Thursday, February 23, 2017

Sheba: From Hell to Happiness - Brian L. Porter, Author



SLOW COOKER BEEF STEW WITH DUMPLINGS
(The furry ‘people’ usually enjoy any leftovers too)

Ingredients
2 tbsp vegetable oil
1 onion, roughly chopped
2 medium parsnips, cut into 2.5cm (1in) pieces
2 medium carrots, cut into 2.5cm (1in) pieces
1 large leek, cut into 1cm (½in) slices
3 tbsp tomato purée
1 kg (2lb 2oz) braising steak, cut into 4cm (1½in) chunks
Plain flour, to dust
200 ml (7fl oz) red wine
600 ml (1 pint) beef stock
3 fresh rosemary sprigs

FOR THE DUMPLINGS
Ingredients
125 g (4oz) self-raising flour
60 g (2½oz) suet
1 tbsp dried parsley

Method
Put the oil, vegetables and tomato purée into the bowl of your slow cooker. Dry the beef pieces with kitchen paper and dust with the plain flour (tapping off excess). Add to the slow cooker together with the wine, stock, rosemary and some seasoning. Stir to combine.
Cover and cook on high for 5hr or until the beef is tender.
After 5hrs of cooking, make the dumplings. Sift the flour into a large bowl and stir in the suet, parsley and lots of seasoning. Add 100ml (3½fl oz) cold water and stir to make a soft (and slightly sticky) dough.
Remove the lid and discard the rosemary sprigs. Pinch off walnut-sized pieces of dough, gently roll into a ball and place on top of the stew, spacing apart. Recover and cook for 1hr more. Check the seasoning and serve with mashed potatoes.


Ideal on a cold winter’s day, and usually some tasty leftovers for the dogs. This tasty dish can be thickened even more by adding a handful of pearl barley while cooking. 

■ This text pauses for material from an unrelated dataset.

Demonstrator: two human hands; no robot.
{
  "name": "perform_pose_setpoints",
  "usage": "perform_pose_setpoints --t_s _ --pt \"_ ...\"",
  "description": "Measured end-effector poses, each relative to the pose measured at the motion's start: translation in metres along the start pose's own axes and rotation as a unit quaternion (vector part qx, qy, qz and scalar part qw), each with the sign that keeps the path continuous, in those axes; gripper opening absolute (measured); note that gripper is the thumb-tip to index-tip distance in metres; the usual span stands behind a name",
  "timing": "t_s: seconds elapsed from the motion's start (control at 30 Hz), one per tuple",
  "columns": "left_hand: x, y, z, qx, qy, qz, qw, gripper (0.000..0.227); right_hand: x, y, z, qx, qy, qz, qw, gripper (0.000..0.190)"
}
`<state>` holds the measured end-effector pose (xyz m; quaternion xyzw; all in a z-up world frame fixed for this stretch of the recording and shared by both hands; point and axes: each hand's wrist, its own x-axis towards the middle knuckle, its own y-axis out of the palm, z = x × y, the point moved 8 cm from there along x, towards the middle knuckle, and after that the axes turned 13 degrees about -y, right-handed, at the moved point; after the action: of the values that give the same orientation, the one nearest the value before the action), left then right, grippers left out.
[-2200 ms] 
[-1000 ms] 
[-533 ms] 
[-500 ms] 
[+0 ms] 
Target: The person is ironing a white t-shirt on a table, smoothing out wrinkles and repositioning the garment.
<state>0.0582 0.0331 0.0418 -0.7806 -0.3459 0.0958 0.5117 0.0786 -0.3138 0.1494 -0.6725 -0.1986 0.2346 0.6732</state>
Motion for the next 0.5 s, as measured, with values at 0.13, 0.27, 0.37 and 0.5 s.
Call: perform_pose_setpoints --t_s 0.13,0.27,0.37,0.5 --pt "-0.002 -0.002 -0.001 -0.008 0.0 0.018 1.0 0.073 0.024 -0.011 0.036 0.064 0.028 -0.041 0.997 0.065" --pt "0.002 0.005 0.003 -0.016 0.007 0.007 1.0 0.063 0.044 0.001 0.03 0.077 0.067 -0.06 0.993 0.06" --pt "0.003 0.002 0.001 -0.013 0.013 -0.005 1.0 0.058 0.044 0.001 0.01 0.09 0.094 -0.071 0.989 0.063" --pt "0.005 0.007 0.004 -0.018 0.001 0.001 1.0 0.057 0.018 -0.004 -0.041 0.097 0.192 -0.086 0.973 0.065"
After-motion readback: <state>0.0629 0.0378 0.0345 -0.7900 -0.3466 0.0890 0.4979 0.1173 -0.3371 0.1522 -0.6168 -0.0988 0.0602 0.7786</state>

Sheba:  From Hell to Happiness - Review by Martha A Cheves, Author of: Stir, Laugh, Repeat; Think With Your Taste Buds; and A Book and A Dish

"Can you tell what breed it is?" Juliet asked me, quietly.  "I'm not sure.  It's hard to tell, but at a guess, I'd say it's a little Staffy," I replied.  "It looks close to death's door," my wife said, choking back her own tears at this terrible sight, this symbol of man's in-humanity towards an innocent living creature.  "I want to ask Lisa about it."  

Lisa smiled as we walked back into the warmth of reception.  "Bet you've found something you like, haven't you?" she said with a knowing look in her eyes.  "Maybe," Juliet replied.  "What can you tell us about the little dog in the stables, the one under the heat lamp?"

The little dog that Author Brian Porter is talking about is Sheba.  She was underweight, her hair had been shaved off.  She had skin abrasions and deep ligature marks around her neck.  She had been thrown on a rubbish pile and was barely alive.  The cause of these injuries - she had been used as bait to train fighting dogs.

I'm an avid animal lover, especially dogs.  I've always had one and can't imagine my life without one of my best friends.  When I started reading this book I couldn't stop the tears and the anger that would build up inside me.  How can anyone be so inhumane?

I've read all of Author Brian Porter's books about the dogs he has rescued and I can't say enough about the kind heart he, his wife and daughters all have.  In my book, they are all some of the great ones for bringing these babies out of their living and sometimes dying hell into a beautiful, loving, comfortable life.

If you're a dog lover as I am, this is another one of those books that you simply must read.  It will really open your eyes to the cruel life these dogs live just for what some really sick people call a 'sport.'  I would love to put them through what they put these loving babies through.